Bab 15|Septi Hamil?

4K 148 8
                                    

"Mauka minta pertanggung jawabannya Affan!"
("Aku ingin meminta pertanggung jawaban dari Affan!") Mata wanita itu terarah lurus pada Affan.

Tanggung jawab?

Affan melangkah maju hingga berada tepat di hadapanku.

"Apako bilang ini, Septi? Mauko hancurkan lagi rumah tanggaku kah?"
("Kamu ini bilang apa sih, Septi? Kamu mau hancurin rumah tangga aku lagi?") Dengan nada suara yang naik satu oktaf, Affan membentak.

Seharusnya, Septi ketakutan mendengar bentakan itu, tetapi raut wajahnya tidak berubah sama sekali.

"Hamilka, Fan!".
("Aku hamil, Fan!").

Kakiku mundur sekali mendengar itu.

Tanggung jawab?

Hamil?

Dua kalimat itu cukup lama diproses oleh otak. Apa maksudnya ini?.

"Jang moko balle-balle, Septi. Nda pernahki begitu--".
("Kamu jangan bohong, Septi. Kita nggak pernah--").

"Kita lupami malam itu kah, Fan?"
("Apa kamu lupa malam itu, Fan?") Septi melangkah mendekati Affan, mengalungkan salah satu tangannya di leher Affan. "Itu malam ... kita ... bukannya sama-sama mauki?" ("Malam itu ... kita ... sama-sama menginginkannya bukan?").

"Apa ini, Kak?" Aku menarik lengan Affan dengan kasar, hingga membuatnya berbalik tepat ke arahku.

"Sayang ..., dia bohong. Kamu jangan percaya sama dia ...." Affan memelas.

"Affan, mauki lari dari tanggung jawabta?"
("Kamu mau lari dari tanggung jawab, Affan?") Giliran Septi yang menarik lengan Affan berputar ke arahnya.

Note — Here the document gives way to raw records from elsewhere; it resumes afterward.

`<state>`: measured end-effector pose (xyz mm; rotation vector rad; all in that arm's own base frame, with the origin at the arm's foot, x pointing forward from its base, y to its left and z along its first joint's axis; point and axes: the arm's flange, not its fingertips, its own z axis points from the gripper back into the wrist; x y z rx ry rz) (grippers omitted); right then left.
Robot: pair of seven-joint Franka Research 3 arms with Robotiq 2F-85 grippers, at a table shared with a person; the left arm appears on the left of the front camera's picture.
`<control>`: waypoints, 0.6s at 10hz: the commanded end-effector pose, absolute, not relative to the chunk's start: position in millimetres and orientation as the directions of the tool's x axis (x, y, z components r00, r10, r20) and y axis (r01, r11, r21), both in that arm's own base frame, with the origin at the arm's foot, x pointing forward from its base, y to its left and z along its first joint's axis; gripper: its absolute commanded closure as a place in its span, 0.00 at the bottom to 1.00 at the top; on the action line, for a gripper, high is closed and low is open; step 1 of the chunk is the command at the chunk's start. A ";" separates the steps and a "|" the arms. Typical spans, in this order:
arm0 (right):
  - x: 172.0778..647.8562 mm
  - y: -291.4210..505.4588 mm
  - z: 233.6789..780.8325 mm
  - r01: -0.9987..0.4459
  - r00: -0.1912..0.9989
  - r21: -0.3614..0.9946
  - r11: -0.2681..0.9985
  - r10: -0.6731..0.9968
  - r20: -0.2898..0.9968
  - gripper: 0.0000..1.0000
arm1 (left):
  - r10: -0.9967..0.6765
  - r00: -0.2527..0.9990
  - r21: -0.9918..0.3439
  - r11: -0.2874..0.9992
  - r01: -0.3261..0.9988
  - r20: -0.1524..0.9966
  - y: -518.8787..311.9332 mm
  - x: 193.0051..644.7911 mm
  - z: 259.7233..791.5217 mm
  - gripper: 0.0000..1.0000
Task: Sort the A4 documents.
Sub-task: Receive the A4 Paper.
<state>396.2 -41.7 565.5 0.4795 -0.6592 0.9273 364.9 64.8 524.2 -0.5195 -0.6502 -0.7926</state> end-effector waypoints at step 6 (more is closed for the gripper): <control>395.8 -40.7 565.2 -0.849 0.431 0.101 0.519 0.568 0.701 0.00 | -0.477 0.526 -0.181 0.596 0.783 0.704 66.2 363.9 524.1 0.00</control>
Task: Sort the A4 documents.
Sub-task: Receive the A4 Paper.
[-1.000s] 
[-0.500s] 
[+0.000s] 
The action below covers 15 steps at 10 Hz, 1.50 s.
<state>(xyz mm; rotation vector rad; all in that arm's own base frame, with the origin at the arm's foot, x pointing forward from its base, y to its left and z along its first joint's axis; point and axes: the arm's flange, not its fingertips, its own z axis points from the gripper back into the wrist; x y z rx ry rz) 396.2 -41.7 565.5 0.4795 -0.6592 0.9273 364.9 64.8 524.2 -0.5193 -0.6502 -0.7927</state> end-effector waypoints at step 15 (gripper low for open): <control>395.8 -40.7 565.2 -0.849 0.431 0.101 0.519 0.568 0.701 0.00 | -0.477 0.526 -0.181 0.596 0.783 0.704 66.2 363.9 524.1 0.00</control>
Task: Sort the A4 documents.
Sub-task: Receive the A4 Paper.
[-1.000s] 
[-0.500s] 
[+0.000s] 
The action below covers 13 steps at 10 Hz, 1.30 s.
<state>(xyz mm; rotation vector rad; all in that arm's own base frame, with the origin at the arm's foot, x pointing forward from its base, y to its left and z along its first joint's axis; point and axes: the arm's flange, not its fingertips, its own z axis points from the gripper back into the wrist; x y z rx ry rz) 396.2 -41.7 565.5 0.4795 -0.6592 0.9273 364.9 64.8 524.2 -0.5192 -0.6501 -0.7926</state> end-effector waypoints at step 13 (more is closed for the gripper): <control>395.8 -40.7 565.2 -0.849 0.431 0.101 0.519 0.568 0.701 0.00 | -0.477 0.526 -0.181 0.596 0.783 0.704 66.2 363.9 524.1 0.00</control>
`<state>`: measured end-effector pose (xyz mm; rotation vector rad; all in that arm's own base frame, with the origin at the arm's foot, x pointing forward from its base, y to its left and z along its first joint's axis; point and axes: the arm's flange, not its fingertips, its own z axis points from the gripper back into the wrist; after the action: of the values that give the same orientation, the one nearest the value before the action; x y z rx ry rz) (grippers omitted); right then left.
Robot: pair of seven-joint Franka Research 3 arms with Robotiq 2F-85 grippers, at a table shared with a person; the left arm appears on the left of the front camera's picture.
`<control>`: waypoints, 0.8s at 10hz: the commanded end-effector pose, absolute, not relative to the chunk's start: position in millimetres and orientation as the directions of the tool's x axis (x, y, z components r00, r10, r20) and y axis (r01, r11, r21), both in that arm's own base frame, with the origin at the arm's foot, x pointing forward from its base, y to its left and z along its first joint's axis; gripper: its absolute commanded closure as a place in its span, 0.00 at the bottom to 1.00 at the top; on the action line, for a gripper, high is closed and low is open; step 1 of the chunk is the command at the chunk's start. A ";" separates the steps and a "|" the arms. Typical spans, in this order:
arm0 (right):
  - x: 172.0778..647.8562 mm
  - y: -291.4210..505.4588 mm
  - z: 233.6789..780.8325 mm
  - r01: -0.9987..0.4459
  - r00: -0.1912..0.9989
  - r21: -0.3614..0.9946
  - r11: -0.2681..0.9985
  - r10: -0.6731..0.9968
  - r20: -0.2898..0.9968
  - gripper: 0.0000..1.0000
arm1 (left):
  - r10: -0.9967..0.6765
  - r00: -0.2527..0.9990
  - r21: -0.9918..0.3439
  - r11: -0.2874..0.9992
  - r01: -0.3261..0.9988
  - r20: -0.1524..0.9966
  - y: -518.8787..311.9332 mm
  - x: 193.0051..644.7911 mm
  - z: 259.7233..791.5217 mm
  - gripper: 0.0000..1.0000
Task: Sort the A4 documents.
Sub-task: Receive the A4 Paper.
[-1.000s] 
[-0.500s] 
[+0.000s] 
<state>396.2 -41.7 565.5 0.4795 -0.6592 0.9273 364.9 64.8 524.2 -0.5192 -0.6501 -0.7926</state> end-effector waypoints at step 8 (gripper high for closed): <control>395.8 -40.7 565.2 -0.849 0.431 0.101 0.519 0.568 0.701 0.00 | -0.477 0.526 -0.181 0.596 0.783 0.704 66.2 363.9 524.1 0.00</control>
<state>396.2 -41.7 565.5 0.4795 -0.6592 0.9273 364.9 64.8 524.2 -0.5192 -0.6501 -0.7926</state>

"Nda pernaka saya begitu sama kamu!"
("Aku nggak pernah ngelakuin itu sama kamu!")

"Jang maki pura-pura lupa, Affan!"
("Kamu jangan pura-pura lupa, Affan!") Septi berteriak di depan Affan.

Aku terdiam, memerhatikan keduanya bercengkerama. Fakta menyakitkan ini sangat sulit diproses oleh otakku.

"Mana ada pura-pura kulupa? Nda pernaka memang bikinko begitu!"
("Apanya yang pura-pura lupa? Aku memang tidak pernah melakukannya!") Wajah Affan memerah, hingga ke kedua telinganya.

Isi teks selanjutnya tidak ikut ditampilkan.